Tuesday, March 31, 2020

My Sacred Path of the Amoeba

Digesting and Discerning Truth

Originally Posted on April 1, 2017 in Living with OPen Hands 1.0



If a person says that my statement is judgmental, isn’t THAT being judgmental? Am I being judgmental by asking this question???
Why do we so often judge others and their ideas? What do we fear? Why do we need to set things straight right then and right there?
What is true anyway? Well, it depends on each person’s perspective. 10 people can see the same situation and come away with 10 different descriptions of that same situation.
Do I need to be right?  Does truth need to be “defended”? Why?
Can it not stand on its own? Usually we “defend” the weak and vulnerable from being hurt or destroyed? Is that what we think about truth? Is it our duty to defend the truth? If we do not defend it, then it will melt away or become a victim of an overpowering idea?
What is the source of our constant argumentation? Why do we cut ourselves short of understanding another? What do we fear? Being wrong? Not being right? Being different? Being the same?
We spend our lives quibbling facts and disputing words without bothering to understand what it is we are disputing and quibbling about... or why.
Do we even want to understand another? Are we afraid of their difference? Are we afraid of our own ideas crumbling, or crashing down around us, or melting away?
Understanding requires the effort and the intention to understand.
Understanding requires the effort and the intention of listening.
Why is it so hard to listen?
We cannot listen
    • Over our chattering mind
    • Over our need to be right
    • If we are busy formulating our response
    • If we already think we know what the person is going to say
    • If we judge the person’s words and ideas

    • If we are busy labeling right or wrong


Did you know that listening requires that we
    • Be quiet, inside and out?
    • Open our minds to new ideas?
    • Open our minds to differences?
    • Be not afraid of that which is different? 
    • Be not afraid of that which opposes our ideas?
    • Open our mind, heart, and will to love because perfect love casts out fear.
A friend once accused me, in a complementary way, as I began my journey of Living with Open hands, of being an amoeba. 
What? Iamoeba said.
She said that I just take in ideas, perspectives, differences, and opposing ‘truths’. That’s it. I just take them all in. Period… No judgment. No criticism. And only clarifying questions.
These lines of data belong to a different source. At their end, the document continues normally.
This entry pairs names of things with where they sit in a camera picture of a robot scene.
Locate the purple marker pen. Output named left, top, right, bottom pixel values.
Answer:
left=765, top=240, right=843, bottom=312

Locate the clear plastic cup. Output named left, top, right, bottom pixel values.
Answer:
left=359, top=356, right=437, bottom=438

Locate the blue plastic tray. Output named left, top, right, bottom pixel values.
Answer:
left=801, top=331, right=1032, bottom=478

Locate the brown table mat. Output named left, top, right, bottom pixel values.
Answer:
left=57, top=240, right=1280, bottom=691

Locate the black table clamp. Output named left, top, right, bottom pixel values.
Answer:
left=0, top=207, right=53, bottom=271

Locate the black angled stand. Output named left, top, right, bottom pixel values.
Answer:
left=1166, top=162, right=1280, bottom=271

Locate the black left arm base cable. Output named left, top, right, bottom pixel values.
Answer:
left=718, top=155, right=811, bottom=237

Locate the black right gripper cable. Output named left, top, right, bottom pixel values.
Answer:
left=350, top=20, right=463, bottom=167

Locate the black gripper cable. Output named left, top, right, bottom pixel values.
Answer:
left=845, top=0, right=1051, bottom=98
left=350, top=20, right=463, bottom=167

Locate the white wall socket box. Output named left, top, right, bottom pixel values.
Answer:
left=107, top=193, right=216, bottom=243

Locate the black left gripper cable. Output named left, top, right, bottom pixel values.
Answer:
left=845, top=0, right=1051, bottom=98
She said that I then simply expand to hold them within.
(Some of this way of being grew out of Circles of Trust that I have experienced where the primary guideline for communication is “no fixing, no saving, no advising, and no setting each other straight.” 
Another way of seeing it is through the eyes of dialogue as David Bohm describes it. He says that in order to have a conversation with others, we must first learn to listen and seek to understand. But instead of listening our thinking is busy crafting a response before we even hear what the person is trying to say. He says that the very first step is to "suspend assumptions." If we do not do that first then we approach the issue "thinking we already know." And if I already know, I can no longer learn. This judging and labeling blocks all learning and all understanding and therefore destroys all true dialogue.
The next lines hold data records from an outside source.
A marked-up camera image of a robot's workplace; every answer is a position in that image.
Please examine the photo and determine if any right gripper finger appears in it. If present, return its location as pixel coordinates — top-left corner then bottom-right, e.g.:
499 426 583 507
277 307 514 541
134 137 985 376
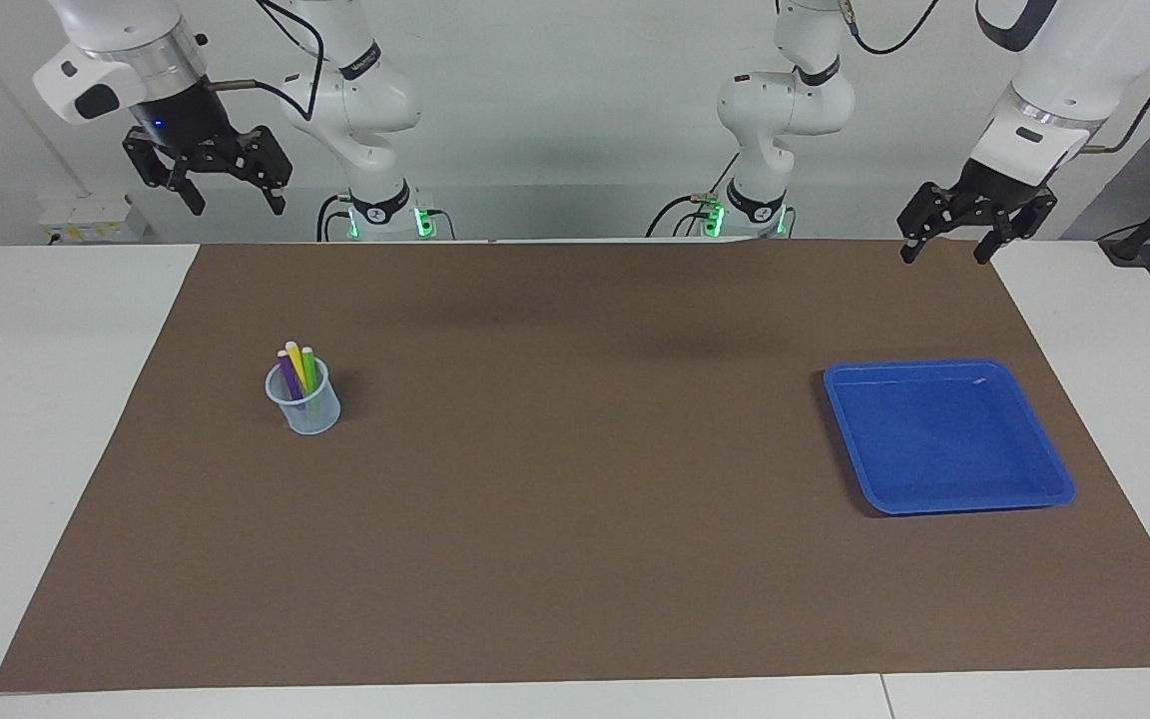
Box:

To intentionally suspend our assumptions slows down our thinking and quiets our minds so that we can begin the process of discernment, both on a group level and also on an individual level. Without discernment within, there is no first hand truth. We end up living our lives as a second hand person, accepting and believing what we are told and downloading ideas, concepts, patterns, and habits from culture without ever making them our own. For me, I must absorb and digest potential truth and sit with it, sort of like refining gold in a fire. Truth must pass the test of discernment. Not the discernment of others, but my inner discernment. It must prove itself to be true.
What IS this amoeba thing within me?
And why is it something that I can no longer not do???
I have been observing this amoeba type digestion of truth within myself for eight years. But this is first time I’ve tried to put it in words. I think in order to truly seek understanding this is something I must do. And in order to do this, I have to be intentional about getting my ego out of the way. I have to be open to understanding all things, without exception, without reaction, without labeling, without judgment. Of course, there are some alternate ‘truths’ that we need to reject. But if we are busy judging, how can we know what is real and what is not? We haven’t taken time for reflection and contemplation.
I think that this amoeba thing is a way I have learned to value and seek understanding. Unless I am fearlessly open to new and different ideas, I can never truly understand anyone or anything.
Often the deepest and most profound truths or ideas strike us initially as falsehood because it is beyond anything we’ve allowed ourselves to think or feel or understand. It is outside our ‘bubble’. And anything outside our bubble of experience is something we must avoid at all costs because we fear that which we don’t understand. We fear difference and gravitate so easily and comfortably to the familiar. (see The Bubble of Indifference: https://ronirvine.wordpress.com/2014/12/02/the-bubble-of-indifference/)
As I try to verbalize this, I think what I do is to just take things in and sit with them. I’m sort of digesting truth knowing that what is real will nourish me and what is not true will  eventually become evident and all learning beginswork its way from through my digestive system as something that does not nourish and becomes waste that is left behind. For me, this seems to be a very natural process. It is also very fulfilling because it is a way of living out my core values and primal intentions which require me to constantly seek understanding in all things, with all people, in every way possible.
I’ve lived half a century with a mind of constant judgment. I’m weary of this. I am determined to unlearn this in all things, with all people, in every way possible.
May I live up to my words.
With an open mind, and open heart, and an open will.
May my soul, and role truly become one.
May I learn to live with integrity and authenticity.
For me, it is of utmost importance to seek understanding, especially from those that are the most different from me. Familiar truth is comfortable and hence can become subtly destructive because it tends to morph as we recreate it in our own image, following our gods of comfort, security, and certainty; thereby corrupting it through familiarity and conformity to the world. Therefore we must vigilantly challenge and question our “truths” lest they become mere assumptions and opinions. In the same way, water becomes stagnant unless it has an outside source of fresh water. For me, the way discernment works is that I see or use a certain truth in different situations. Eventually, if it is hollow conformity, it'll burn of just as dross, leaving what is pure. As this happens, I can feel truth going deeper into me to the point that it is "in my bones." I'm not sure I can put that into words yet, but it is very real for me.
Familiarity is our blind spot. We can’t “See” the things we are familiar with; like the way we treat people, the beauty of nature, or the expressiveness of the human face. Unless we “silence the familiar and welcome the strange”, we will not begin to “See” (Sam Keen). Our blind spot will remain blind to us. Remember, there is a difference between “seeing” and “Seeing”, just like there is a difference between just hearing and really listening. 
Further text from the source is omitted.